TASK TO COMPLETE:
In the material below, find the line with "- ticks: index" and the line with "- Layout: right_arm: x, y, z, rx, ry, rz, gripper", then output those two lines and every line between them, exactly.

- Opening Delimiter -

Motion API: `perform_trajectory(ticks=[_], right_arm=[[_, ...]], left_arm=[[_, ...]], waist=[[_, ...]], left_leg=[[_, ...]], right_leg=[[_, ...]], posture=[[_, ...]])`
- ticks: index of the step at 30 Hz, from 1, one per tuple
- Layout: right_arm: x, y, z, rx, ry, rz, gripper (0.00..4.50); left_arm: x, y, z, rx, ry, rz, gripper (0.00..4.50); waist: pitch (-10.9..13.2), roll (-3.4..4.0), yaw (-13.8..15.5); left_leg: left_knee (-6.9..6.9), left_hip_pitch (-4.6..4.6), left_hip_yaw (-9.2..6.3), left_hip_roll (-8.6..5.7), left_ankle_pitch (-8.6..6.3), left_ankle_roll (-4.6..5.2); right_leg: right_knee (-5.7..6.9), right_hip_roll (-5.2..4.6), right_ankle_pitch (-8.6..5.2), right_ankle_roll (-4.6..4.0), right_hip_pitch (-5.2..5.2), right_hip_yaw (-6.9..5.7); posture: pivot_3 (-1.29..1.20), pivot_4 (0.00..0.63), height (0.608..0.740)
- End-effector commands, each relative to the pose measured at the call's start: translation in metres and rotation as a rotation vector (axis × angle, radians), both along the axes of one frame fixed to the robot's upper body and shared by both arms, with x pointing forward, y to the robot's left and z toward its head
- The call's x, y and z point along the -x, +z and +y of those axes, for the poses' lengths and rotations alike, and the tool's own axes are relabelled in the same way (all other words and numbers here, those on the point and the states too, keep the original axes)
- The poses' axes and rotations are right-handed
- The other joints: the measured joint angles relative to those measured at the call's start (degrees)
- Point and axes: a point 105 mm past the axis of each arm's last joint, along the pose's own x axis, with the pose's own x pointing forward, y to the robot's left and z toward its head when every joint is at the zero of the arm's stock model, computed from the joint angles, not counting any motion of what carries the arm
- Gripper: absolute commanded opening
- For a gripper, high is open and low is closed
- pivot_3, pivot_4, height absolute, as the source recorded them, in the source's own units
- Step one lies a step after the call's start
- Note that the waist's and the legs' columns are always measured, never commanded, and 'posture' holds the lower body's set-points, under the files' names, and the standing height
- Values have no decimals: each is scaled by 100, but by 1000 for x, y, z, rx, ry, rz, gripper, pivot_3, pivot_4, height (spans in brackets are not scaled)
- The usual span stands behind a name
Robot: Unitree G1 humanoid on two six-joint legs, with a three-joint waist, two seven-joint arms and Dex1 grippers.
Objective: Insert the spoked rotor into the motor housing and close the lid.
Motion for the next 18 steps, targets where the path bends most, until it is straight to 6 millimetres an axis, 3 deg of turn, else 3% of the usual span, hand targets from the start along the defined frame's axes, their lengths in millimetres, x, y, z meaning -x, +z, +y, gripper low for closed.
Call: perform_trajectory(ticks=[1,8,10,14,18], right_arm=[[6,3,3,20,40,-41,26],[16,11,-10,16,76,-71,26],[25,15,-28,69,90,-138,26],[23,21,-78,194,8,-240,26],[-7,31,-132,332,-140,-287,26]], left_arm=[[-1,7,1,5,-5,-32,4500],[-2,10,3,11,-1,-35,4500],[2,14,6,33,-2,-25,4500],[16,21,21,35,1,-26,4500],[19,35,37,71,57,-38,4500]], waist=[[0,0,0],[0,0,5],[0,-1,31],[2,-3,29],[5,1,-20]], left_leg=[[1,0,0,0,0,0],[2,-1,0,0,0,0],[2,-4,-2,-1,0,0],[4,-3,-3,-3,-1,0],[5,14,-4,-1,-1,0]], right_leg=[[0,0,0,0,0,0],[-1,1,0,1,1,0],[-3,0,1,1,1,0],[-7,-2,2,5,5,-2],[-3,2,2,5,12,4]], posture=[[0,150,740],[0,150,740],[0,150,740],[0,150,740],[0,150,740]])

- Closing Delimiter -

TASK RESPONSE:
- ticks: index of the step at 30 Hz, from 1, one per tuple
- Layout: right_arm: x, y, z, rx, ry, rz, gripper (0.00..4.50); left_arm: x, y, z, rx, ry, rz, gripper (0.00..4.50); waist: pitch (-10.9..13.2), roll (-3.4..4.0), yaw (-13.8..15.5); left_leg: left_knee (-6.9..6.9), left_hip_pitch (-4.6..4.6), left_hip_yaw (-9.2..6.3), left_hip_roll (-8.6..5.7), left_ankle_pitch (-8.6..6.3), left_ankle_roll (-4.6..5.2); right_leg: right_knee (-5.7..6.9), right_hip_roll (-5.2..4.6), right_ankle_pitch (-8.6..5.2), right_ankle_roll (-4.6..4.0), right_hip_pitch (-5.2..5.2), right_hip_yaw (-6.9..5.7); posture: pivot_3 (-1.29..1.20), pivot_4 (0.00..0.63), height (0.608..0.740)

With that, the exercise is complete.